Replication crisis
ANCOVA applied to the 2000 original values but wrongly ignoring the crucial data structure of students within halls

Replication crisis

The story so far

In a previous blog, Halls of Fame, I explained how the original data for a dietary experiment involving 20 halls with 100 students per hall were lost. Summary figures at the start of the academic year (baseline) and at the end (outcome) were available. Using these figures of means only, veteran curmudgeon Guernsey McPearson was able to produce an analysis as follows:

No alt text provided for this image


Then, miraculously, the original individual data per student were discovered. What happened next? I shall now reveal all.

Drowning in data

The Newtrition research team wasted no time in getting to work on the newly discoverd treasure-trove of original data. A meeting with Guernsey McPearson (GMcP) was requested by a representative (Rep) of the team and went something like this.

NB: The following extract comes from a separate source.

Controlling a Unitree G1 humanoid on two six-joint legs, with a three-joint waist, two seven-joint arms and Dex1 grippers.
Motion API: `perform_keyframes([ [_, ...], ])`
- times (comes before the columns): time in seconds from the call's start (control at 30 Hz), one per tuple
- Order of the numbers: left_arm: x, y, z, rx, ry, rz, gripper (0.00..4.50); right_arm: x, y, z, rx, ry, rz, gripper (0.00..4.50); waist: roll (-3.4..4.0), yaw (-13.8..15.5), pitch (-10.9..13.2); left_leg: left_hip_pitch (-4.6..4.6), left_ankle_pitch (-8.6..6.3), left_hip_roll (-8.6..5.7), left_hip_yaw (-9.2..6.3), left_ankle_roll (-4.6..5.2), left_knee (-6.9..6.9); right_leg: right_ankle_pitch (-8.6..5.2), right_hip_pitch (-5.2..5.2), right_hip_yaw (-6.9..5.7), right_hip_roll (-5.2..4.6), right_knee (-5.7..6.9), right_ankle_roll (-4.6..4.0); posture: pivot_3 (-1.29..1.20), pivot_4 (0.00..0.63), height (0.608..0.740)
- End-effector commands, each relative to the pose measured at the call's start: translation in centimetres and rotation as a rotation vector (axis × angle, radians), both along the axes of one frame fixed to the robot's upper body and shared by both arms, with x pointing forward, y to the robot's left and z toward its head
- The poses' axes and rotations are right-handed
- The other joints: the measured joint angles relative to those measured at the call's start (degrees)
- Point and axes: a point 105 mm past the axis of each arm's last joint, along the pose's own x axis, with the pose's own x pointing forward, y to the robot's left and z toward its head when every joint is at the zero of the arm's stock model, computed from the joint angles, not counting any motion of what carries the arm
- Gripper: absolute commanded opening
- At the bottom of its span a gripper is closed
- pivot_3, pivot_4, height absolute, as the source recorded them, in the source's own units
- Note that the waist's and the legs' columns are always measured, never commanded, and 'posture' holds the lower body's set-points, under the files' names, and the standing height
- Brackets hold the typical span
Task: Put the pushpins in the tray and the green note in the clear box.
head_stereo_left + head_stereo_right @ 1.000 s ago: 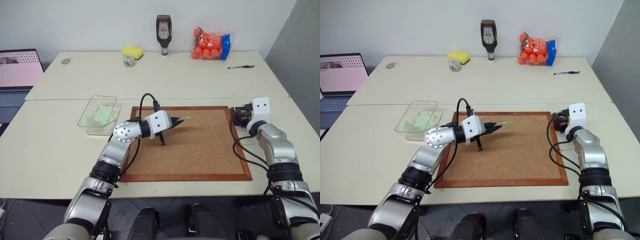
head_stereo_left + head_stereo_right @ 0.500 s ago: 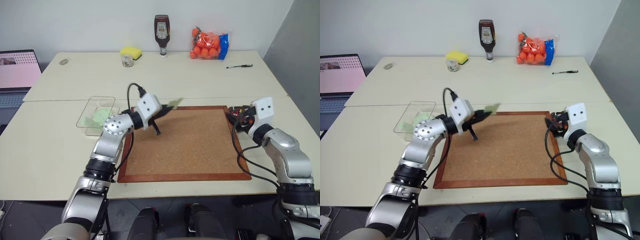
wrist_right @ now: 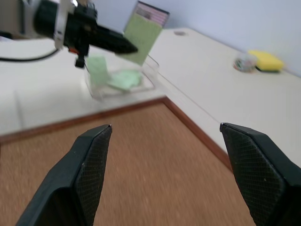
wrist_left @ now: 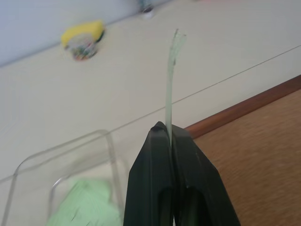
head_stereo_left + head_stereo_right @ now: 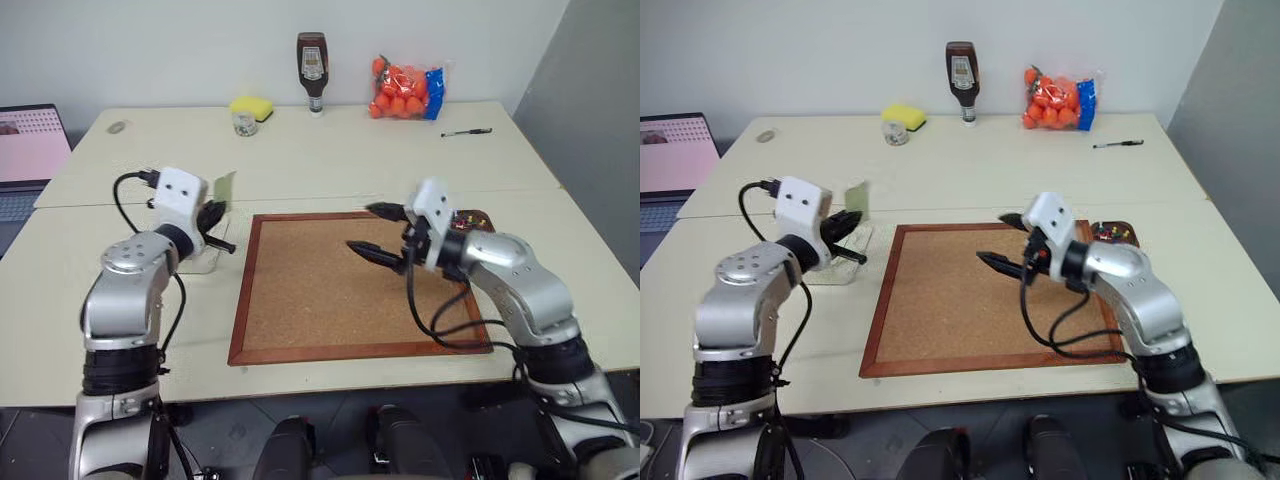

Rep Great news, Guernsey. You know that "trend towards non-significance" you were talking about. That is now a whoppingly significant result and not the puny P=0.023 you found. In fact, when we used the original data, not only was P<0.001 it was completely off the scale.

GMcP I can imagine. How did you handle the "hall" effect?

Rep Well we did puzzle about that. We put "hall" in as a factor but it failed to compute and gave us some strange messages, so we took it out again. Et voila.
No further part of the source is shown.